Thank you also for the piece of advice about VACUUM FREEZE ANALYZE, i was planning just to shutdown PostgreSQL service, then restore the postgresql.conf tuned for normal operations (i will create a copy with settings tuned for restoring and another one with general tuning) and start the server, but i will run this before shutdown. Also i didn't know that it will take some time in shutdown. Or maybe i will wait a couple of minutes befure shutting down.

And thanks Reiner, as i said before i don't have previous migration experience of this level so i was unsure, but i'm glad to hear about your experience with bigger databases.
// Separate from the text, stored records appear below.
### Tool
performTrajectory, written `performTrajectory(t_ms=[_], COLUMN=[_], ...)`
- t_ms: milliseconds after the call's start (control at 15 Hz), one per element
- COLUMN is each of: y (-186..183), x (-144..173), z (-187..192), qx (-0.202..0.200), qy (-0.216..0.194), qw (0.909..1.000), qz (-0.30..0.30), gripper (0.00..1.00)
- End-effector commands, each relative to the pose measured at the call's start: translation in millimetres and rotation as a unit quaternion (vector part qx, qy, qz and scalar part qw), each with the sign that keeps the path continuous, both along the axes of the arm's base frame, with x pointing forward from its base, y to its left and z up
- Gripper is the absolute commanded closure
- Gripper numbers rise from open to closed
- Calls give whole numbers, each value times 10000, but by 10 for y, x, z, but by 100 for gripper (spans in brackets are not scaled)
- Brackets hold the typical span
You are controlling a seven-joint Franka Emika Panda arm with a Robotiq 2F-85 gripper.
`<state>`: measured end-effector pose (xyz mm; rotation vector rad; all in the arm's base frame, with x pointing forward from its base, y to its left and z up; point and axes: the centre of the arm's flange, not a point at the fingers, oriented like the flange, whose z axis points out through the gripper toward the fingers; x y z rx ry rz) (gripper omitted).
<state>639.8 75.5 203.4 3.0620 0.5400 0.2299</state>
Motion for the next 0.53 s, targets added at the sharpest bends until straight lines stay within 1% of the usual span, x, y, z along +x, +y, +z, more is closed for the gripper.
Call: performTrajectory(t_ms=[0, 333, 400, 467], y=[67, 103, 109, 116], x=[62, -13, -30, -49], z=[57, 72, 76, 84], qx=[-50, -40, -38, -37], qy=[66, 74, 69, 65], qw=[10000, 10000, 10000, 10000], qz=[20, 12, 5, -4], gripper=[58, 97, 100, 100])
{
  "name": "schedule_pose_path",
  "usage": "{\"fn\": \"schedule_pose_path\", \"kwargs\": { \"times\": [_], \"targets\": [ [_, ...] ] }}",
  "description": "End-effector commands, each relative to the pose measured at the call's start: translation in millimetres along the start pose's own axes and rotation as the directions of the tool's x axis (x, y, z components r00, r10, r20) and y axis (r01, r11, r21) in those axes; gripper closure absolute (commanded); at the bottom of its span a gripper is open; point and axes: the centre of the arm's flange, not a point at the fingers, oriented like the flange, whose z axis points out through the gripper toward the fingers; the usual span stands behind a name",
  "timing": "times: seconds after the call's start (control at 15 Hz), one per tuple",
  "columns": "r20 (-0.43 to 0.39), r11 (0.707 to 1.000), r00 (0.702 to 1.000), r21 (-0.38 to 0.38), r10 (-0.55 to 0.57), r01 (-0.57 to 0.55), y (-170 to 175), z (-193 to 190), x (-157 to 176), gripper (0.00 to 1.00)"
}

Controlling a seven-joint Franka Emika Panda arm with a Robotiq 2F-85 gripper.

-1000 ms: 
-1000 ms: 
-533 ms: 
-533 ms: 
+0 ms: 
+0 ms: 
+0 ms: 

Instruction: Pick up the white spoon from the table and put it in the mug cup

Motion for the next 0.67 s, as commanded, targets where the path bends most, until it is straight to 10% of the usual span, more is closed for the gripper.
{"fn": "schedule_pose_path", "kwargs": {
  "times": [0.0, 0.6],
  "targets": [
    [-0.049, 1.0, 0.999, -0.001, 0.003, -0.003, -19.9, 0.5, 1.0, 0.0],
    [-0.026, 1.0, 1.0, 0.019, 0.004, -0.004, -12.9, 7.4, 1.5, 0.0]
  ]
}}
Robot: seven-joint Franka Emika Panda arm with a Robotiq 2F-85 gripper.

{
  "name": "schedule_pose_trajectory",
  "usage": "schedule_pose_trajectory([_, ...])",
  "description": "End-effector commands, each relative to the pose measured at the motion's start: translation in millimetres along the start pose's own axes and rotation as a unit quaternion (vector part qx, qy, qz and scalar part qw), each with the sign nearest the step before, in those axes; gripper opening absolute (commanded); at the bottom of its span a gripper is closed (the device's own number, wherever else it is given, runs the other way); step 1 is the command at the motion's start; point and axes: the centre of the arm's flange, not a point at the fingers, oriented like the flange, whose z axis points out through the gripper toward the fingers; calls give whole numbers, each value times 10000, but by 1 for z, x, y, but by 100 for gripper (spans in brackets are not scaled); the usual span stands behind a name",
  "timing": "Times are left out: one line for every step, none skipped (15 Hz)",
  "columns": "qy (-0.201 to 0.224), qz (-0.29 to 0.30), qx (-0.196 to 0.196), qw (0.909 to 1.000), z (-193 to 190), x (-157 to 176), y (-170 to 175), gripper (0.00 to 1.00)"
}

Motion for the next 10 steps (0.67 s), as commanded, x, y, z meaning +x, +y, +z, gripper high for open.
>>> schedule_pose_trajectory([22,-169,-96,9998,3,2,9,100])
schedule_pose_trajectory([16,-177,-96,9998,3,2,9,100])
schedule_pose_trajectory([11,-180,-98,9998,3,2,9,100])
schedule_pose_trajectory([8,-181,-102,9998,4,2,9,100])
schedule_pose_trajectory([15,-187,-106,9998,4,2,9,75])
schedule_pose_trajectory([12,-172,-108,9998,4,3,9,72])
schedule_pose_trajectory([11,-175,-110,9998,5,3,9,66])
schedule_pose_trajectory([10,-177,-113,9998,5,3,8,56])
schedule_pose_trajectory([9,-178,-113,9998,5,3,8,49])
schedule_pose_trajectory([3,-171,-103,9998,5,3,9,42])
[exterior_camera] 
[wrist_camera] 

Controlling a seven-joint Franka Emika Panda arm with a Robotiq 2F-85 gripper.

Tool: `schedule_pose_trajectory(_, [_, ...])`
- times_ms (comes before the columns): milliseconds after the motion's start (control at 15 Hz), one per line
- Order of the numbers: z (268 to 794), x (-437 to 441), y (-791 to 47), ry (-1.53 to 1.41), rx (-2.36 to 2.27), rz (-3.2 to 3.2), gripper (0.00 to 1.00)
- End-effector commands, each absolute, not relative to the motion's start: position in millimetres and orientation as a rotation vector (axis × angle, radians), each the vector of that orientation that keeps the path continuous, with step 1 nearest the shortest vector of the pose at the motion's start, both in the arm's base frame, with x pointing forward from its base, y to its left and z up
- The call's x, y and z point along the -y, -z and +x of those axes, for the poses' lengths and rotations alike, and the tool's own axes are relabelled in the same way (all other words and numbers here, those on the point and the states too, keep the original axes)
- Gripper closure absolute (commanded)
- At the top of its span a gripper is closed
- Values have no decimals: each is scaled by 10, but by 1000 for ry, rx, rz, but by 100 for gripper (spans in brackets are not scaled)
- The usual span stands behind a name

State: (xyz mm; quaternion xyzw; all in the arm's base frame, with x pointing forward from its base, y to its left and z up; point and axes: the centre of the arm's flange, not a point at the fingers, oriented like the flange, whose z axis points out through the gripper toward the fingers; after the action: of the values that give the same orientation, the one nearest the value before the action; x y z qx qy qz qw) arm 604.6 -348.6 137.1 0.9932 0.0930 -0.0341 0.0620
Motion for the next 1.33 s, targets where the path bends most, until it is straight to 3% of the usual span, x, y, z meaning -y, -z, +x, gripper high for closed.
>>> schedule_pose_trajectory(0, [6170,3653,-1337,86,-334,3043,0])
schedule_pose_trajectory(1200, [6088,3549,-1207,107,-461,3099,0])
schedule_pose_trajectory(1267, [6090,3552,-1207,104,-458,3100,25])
I will check the command pgupgrade, i didn't know about that, altough it isn't an option for me in this situation because, they currently have RHEL 4, and they are forced to upgrade to RHEL 5.7 (because other backup technologies that they have in that server doesn't let him to migrate to the last RHEL stable version) to continue getting support from RHEL provider, but they don't want to upgrade, they want to wipe the server and reinstall RHEL 5.7, so i have to backup everything and extract it before that. and then install PG 9.3 and restore backups.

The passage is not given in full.